Wellensittiche als Haustiere

Ein Sittich kommt niemals allein

Wellensittiche sind muntere kleine Zeitgenossen, die ursprünglich aus den trockenen Strauchsteppen Zentralaustraliens stammen. Sie können bei artgerechter und liebevoller Heimhaltung gut 10 Jahre alt werden. Eine der wichtigsten Voraussetzungen für einen glücklichen Welli ist das Leben in einer artgleichen Gemeinschaft.

Wiltlebende Wellensittiche in Schwärmen

In ihrer Heimat bewegen sich wildlebende Wellensittiche in Schwärmen von 20 bis 100 Artgenossen. Einzeln als Haustier gehalten, verkümmern die sozialen Vögel aus der Ordnung der Papageien und können Verhaltensstörungen wie das Federrupfen entwickeln.
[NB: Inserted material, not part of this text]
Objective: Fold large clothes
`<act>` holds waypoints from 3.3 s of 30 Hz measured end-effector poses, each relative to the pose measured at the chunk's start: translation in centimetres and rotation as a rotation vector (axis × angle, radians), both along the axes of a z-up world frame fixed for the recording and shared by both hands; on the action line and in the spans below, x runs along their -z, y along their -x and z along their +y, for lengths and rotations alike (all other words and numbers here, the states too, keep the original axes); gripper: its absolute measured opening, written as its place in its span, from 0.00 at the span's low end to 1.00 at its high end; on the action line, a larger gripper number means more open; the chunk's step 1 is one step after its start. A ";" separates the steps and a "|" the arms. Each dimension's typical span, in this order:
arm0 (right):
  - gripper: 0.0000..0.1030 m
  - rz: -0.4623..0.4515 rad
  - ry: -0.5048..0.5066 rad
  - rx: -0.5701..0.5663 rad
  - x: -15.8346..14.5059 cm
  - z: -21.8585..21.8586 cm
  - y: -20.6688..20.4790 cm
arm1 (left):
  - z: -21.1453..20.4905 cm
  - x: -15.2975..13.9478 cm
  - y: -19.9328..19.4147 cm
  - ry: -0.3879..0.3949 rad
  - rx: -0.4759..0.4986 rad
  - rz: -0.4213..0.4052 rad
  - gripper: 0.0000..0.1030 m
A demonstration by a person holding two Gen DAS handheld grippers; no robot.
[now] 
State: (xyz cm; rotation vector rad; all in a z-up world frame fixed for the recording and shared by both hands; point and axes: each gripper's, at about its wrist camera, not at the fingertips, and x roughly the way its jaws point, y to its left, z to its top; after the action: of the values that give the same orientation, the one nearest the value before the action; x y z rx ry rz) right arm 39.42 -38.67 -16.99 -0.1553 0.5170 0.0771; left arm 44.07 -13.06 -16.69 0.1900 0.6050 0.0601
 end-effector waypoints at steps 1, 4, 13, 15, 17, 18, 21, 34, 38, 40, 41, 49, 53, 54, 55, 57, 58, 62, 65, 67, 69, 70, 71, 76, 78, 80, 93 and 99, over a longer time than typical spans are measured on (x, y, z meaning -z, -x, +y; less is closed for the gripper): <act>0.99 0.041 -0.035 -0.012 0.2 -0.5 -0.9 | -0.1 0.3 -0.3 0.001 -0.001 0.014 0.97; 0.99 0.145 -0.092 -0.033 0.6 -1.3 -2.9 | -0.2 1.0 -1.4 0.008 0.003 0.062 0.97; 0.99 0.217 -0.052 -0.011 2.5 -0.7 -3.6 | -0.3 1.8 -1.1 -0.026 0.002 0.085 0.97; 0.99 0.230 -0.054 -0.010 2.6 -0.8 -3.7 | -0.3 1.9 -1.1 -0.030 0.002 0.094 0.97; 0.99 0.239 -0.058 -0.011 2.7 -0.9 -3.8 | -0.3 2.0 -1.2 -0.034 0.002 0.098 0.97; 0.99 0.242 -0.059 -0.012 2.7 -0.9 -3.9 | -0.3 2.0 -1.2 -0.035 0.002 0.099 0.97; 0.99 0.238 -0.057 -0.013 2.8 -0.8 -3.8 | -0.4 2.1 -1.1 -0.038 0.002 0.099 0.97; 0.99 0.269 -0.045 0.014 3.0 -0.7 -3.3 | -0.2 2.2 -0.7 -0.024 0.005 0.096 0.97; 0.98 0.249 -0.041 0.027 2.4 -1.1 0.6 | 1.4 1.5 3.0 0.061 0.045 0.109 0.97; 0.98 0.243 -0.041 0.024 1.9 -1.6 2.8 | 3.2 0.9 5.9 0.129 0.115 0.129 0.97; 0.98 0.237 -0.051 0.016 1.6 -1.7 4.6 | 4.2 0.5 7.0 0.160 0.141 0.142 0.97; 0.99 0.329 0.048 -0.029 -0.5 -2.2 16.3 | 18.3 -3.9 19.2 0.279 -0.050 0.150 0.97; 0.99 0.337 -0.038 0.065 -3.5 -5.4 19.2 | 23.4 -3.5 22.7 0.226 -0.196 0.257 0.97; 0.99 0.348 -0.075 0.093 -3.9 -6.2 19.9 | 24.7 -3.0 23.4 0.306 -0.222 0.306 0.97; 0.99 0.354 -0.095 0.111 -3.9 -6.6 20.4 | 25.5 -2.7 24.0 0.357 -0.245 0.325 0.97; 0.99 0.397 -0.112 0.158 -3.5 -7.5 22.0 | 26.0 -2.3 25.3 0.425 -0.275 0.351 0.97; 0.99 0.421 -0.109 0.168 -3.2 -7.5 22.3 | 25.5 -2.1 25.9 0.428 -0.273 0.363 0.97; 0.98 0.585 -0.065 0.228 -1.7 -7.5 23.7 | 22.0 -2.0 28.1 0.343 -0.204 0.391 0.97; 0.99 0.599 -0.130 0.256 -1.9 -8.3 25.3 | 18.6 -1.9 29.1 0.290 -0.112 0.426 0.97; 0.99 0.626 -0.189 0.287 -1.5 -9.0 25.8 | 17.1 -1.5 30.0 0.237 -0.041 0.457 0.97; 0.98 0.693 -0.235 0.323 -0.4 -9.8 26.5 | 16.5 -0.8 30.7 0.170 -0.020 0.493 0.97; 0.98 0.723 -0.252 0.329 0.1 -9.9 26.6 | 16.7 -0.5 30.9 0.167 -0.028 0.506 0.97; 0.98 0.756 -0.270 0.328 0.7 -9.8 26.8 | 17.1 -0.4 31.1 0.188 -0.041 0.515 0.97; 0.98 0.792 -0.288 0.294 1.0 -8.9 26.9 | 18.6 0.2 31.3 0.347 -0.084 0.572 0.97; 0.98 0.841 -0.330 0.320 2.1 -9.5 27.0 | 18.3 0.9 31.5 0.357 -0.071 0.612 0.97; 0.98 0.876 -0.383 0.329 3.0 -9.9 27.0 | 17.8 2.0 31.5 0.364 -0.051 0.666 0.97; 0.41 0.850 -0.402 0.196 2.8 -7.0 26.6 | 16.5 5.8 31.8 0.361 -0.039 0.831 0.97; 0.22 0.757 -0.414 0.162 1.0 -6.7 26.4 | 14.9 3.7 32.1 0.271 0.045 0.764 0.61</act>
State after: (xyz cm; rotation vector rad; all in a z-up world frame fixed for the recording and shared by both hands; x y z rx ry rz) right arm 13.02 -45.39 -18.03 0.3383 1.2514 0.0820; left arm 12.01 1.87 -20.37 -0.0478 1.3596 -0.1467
Fehlt dem Wellensittich ein artengleicher Partner, kann er sich auch dem Menschen eng anschließen. Das sollte aber in keinem Fall die Begründung für eine Einzelhaltung sein: Auch paarweise gehaltene Wellensittiche können mit dem entsprechenden Einfühlungsvermögen zahm werden und sogar sprechen lernen, wenn der Halter sich ausreichend mit ihnen beschäftigt.

Gesellschaft macht den Sittich froh

Bei der Entscheidung für zwei Wellensittiche ist die Haltung eines Pärchen empfehlenswert. Nachwuchs wird sich nicht einstellen, solange den Tieren keine Nistgelegenheit zur Verfügung gestellt wird. Auch zwei Männchen verstehen sich in der Regel gut. Oftmals entstehen im Laufe der Zeit sogar innige Freundschaften, bei denen einer der Hähne die Rolle des Weibchens übernimmt und sich füttern lässt. Zwei junge Weibchen lassen sich ebenfalls vergesellschaften – wirklich dicke Freundinnen werden die Hennen aber nur selten.

Übrigens: Rund 28 Millionen Heimtiere leben nach einer Zählung des Industrieverbands Heimtierbedarf e.V. in deutschen Haushalten. Über 3,4 Millionen der tierischen Hausgenossen sind Ziervögel - beliebtester gefiederter Freund ist der Wellensittich.